Ultimately, I ask myself whether the economies of Europe are entrenched in a rear guard action, instead of blazing a trail in the areas where they have a head start against other economies, namely services, and specifically, financial services.
In the past, the City of London would look at Frankfurt and Paris as competitors. But now, the principle pretenders are outside the EU – in Hong Kong and Shanghai.
Traditionally, the rise of new economies has been viewed by pessimists as a threat and by optimists as an opportunity. It is, of course, both, and we must view it in this way.
We are living in the generation which saw Europe turn into a single market, which is one of the most ambitious economic projects ever attempted. A common space where over 500 million people trade on a level playing field.
But we could also become the generation that wrecks Europe, unless we address the competition we face from new global players.
We were able to build up strong businesses as barriers to trade tumbled across Europe. But what about the generation leaving universities and business schools today? Are we doing enough to stimulate their opportunities to be enterprising. Or are we creating new barriers, in the form of more red tape and more rules?
Are we, like Louis XVth, who, it is claimed, on surveying the glories of Versailles also said “Apres Moi, Le Deluge”.
Ladies and gentlemen,
Much of the debate around financial services and regulations hinges around the concept of security. Tonight, I would like to ask you to consider what presents the biggest threat to our security, a chastened and uncertain financial services industry, working its way through reams of regulation. Or is it the spectre of falling competitiveness? Of unemployment in Europe. Of lack of enterprise and entrepreneurs?

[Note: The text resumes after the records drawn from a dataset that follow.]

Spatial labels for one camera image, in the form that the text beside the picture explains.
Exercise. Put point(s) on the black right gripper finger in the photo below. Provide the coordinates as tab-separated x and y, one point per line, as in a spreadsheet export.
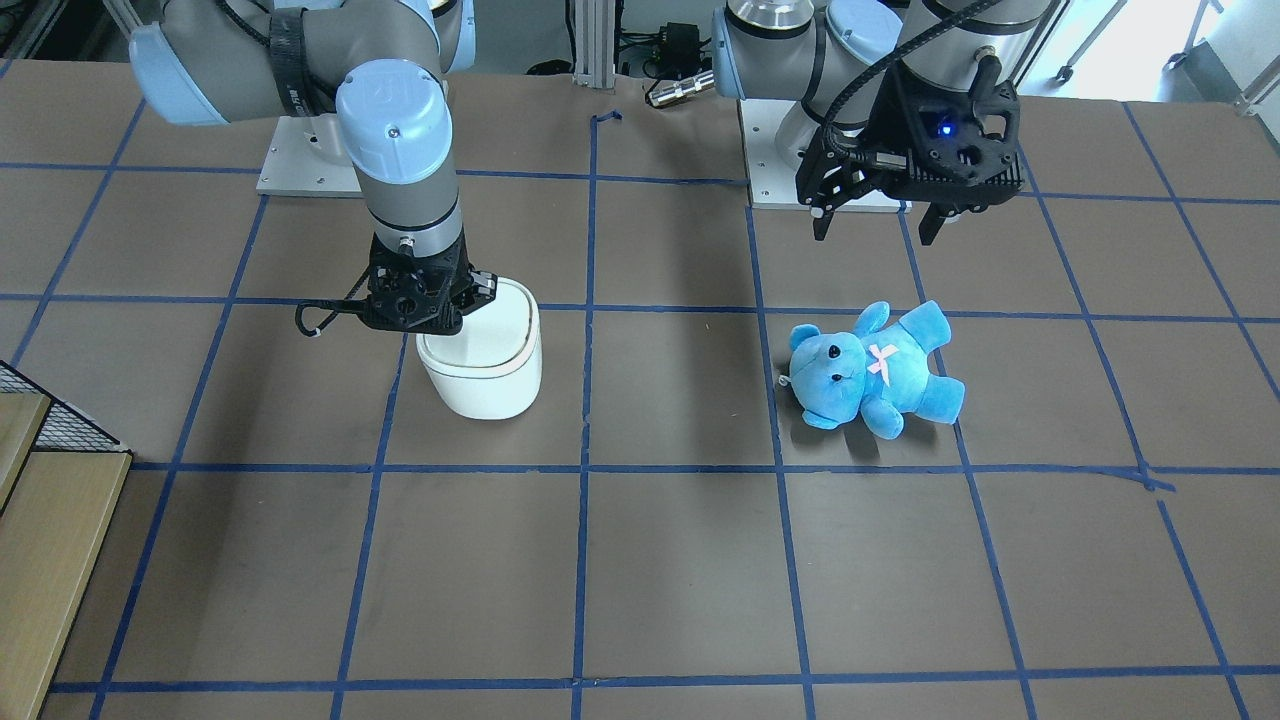
480	289

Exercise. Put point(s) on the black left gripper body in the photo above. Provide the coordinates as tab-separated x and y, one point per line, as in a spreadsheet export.
888	120

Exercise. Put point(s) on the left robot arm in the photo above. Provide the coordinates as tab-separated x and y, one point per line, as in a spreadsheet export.
830	59

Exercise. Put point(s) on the blue teddy bear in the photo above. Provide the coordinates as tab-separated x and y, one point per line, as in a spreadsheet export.
878	371

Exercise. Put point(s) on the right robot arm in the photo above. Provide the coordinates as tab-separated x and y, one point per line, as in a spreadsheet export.
380	68

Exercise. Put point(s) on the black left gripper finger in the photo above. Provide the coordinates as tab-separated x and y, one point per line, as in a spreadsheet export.
823	207
934	219

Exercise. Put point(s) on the grid-pattern cardboard box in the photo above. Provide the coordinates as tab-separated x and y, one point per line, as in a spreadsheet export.
62	477

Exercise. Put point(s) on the silver metal cylinder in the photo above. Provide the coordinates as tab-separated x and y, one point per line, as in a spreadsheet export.
666	93

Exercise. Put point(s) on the white trash can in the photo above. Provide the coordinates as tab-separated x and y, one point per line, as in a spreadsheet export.
491	370

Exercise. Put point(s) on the aluminium frame post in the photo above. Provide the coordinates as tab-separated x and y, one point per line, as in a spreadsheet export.
593	30

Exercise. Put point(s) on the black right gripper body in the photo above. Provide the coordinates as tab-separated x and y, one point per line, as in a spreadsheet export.
481	287

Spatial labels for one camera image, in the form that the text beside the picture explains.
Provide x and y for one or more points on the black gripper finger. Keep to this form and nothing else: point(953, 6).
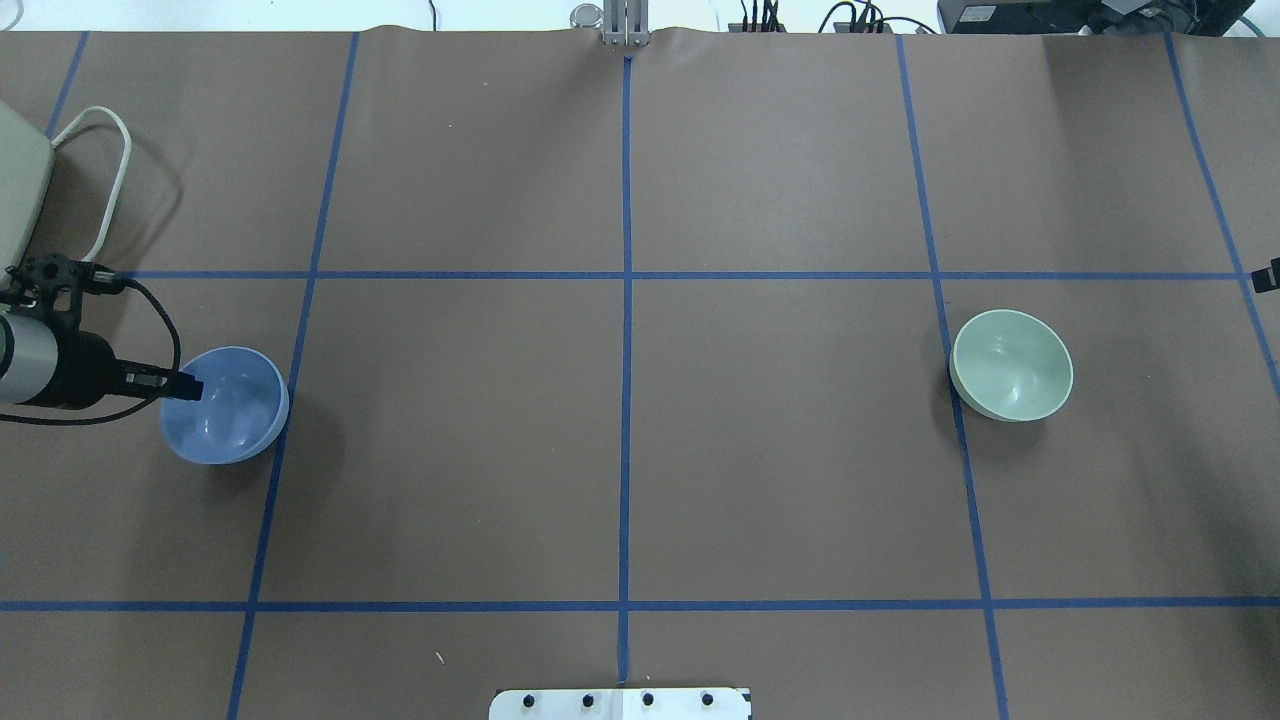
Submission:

Now I realise that I have asked many questions tonight, so you will no doubt be glad that I will now introduce our guest speaker who will have strong views on these issues and who has very generously agreed to attend as our guest of honour tonight at very short notice.
Christian Noyer has been Governor of the Bank of France since November 2003 and in recent years, he has successfully steered the French financial system through this same financial crisis. M. Noyer is also very active at European and International levels. He spent four years in Frankfurt as Vice President of the European Central Bank. He also has extensive experience of global financial institutions acting as an alternate Governor of the IMF and Chairing the Bank of International Settlements in Basel. All of this experience will undoubtedly be immensely valuable to France, as it takes over the Presidency of the G20 next year.
There is no better person to speak to us about prospects for stability, and recent regulatory changes in Europe. M. Noyer was asked to Chair a new French Committee, the Prudential Control Authority which was set up this year as a response to the crisis, and he will of course, play a central role in the new European structures as they bed down in January of next year.
M. Noyer has been a regular and very measured commentator on the world economy since the financial collapse. He is a regulator who supports international action, but also the need for a strong local presence. He is well known for seeing both sides of the question, and has urged careful reflection rather than a headlong rush to action. I have been very struck by his steadfast determination to ensure that structures and rules support the aim of a sustainable and balanced economy. And I am sure everyone here this evening, will be very interested to learn his views on how this can be achieved in 2011.